Über folgendes Erlebnis war sie selbst erstaunt. Als bei einer Versammlung ein offensichtlich rechtsradikal angehauchter junger Mann anfing, entsprechende Lieder abzusingen, ging sie, ohne zu zögern nach vorne, legte diesem doppelt so breiten und eineinhalb Köpfe größeren und leicht angetrunkenen Mann die Hand auf die Schulter und machte ihm klar, dass das hier nicht erwünscht sei. Nach kurzem Wortwechsel entfernte sich der Mensch. In der Rückschau beschreibt sie die Situation so, dass die tiefe Verinnerlichung ihrer Überzeugung, dass rechtsradikale Auswüchse nichts mit ihrer politischen Richtung und vor allem ihrer persönlichen Überzeugung zu tun haben, zu einem spontanen und intuitiven Verhalten geführt hat. Dies besaß die notwendige Kraft, die Situation zu beherrschen, die bei normaler Betrachtung als unbeherrschbar gegolten hätte. Denn eine heftige Bewegung dieses starken Mannes hätte sie zu Boden geschleudert.

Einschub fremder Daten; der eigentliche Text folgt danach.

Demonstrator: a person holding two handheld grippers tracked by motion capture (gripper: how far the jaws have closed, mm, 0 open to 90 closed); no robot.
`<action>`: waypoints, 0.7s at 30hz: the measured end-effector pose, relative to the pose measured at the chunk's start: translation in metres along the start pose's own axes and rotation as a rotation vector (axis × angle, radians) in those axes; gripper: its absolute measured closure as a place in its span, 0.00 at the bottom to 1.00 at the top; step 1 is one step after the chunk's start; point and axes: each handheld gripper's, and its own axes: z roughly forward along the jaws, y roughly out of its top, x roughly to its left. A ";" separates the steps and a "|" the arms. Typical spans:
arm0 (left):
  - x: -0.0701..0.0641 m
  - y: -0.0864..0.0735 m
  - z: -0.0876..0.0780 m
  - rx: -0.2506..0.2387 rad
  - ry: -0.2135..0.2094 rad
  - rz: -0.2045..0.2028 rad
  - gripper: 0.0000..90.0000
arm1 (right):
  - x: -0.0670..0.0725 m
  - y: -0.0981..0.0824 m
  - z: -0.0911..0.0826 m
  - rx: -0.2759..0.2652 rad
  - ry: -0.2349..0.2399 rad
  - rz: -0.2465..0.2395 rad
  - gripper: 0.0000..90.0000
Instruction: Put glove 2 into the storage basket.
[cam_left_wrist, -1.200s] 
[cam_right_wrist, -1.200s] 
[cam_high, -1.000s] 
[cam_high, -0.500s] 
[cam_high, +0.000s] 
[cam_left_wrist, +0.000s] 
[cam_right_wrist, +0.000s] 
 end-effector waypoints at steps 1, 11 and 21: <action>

Astrid findet es sehr interessant, was energetisch zwischen Menschen vorgeht. Sie spürt, was von einer Person ausgeht, ahnt, was deren Motivation ist, und ist überzeugt davon, dass eine Wahrnehmungsfähigkeit für diese Prozesse eine zugewandte und lebendige Kommunikation ermöglicht. Deshalb hat sie zum Beispiel eine Ausbildung in Reiki gemacht und den ersten Grad erworben. So kann sie in sich ruhend das komplizierte politische Tagesgeschäft überstehen und sich daneben mit lächelndem Gesicht und strahlenden Augen ihren Kindern und ihrem Mann widmen.